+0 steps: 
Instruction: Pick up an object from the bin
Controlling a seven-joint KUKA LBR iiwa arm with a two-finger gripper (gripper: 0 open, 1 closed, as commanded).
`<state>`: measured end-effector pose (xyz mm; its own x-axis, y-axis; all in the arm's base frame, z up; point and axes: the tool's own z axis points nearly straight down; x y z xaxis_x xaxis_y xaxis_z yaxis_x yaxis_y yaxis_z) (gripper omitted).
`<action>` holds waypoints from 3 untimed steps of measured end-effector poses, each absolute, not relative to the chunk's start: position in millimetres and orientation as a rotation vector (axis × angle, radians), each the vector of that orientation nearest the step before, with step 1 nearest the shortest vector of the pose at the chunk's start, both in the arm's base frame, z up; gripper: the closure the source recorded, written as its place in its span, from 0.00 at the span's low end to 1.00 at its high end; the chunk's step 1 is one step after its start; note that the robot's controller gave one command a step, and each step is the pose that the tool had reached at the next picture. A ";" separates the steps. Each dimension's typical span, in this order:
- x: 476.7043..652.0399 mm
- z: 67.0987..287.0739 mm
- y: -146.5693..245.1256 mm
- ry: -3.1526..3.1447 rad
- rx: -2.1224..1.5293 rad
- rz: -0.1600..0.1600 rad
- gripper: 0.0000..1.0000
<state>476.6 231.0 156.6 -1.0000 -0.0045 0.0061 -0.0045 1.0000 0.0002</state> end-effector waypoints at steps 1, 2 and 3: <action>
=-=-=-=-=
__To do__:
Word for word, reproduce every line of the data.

__Task output__:
+0 steps: 
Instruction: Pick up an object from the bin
Controlling a seven-joint KUKA LBR iiwa arm with a two-finger gripper (gripper: 0 open, 1 closed, as commanded).
`<state>`: measured end-effector pose (xyz mm; its own x-axis, y-axis; all in the arm's base frame, z up; point and axes: the tool's own z axis points nearly straight down; x y z xaxis_x xaxis_y xaxis_z yaxis_x yaxis_y yaxis_z) (gripper omitted).
`<action>` holds waypoints from 3 untimed steps of measured end-effector poses, each absolute, not relative to the chunk's start: position in millimetres and orientation as a rotation vector (axis × angle, radians), each the vector of that orientation nearest the step before, with step 1 nearest the shortest vector of the pose at the chunk's start, both in the arm's base frame, z up; gripper: the closure the source recorded, written as its place in its span, from 0.00 at the span's low end to 1.00 at its high end; the chunk's step 1 is one step after its start; note that the robot's controller gave one command a step, and each step is the pose that the tool had reached at the next picture. A ";" separates the steps. Each dimension's typical span, in this order:
- x: 476.7043..652.0399 mm
- z: 67.0987..287.0739 mm
- y: -146.5693..245.1256 mm
- ry: -3.1526..3.1447 rad
- rx: -2.1224..1.5293 rad
- rz: -0.1600..0.1600 rad
- gripper: 0.0000..1.0000
<state>476.6 231.0 156.6 -1.0000 -0.0045 0.0061 -0.0045 1.0000 0.0002</state> end-effector waypoints at steps 1, 2 and 3: <action>

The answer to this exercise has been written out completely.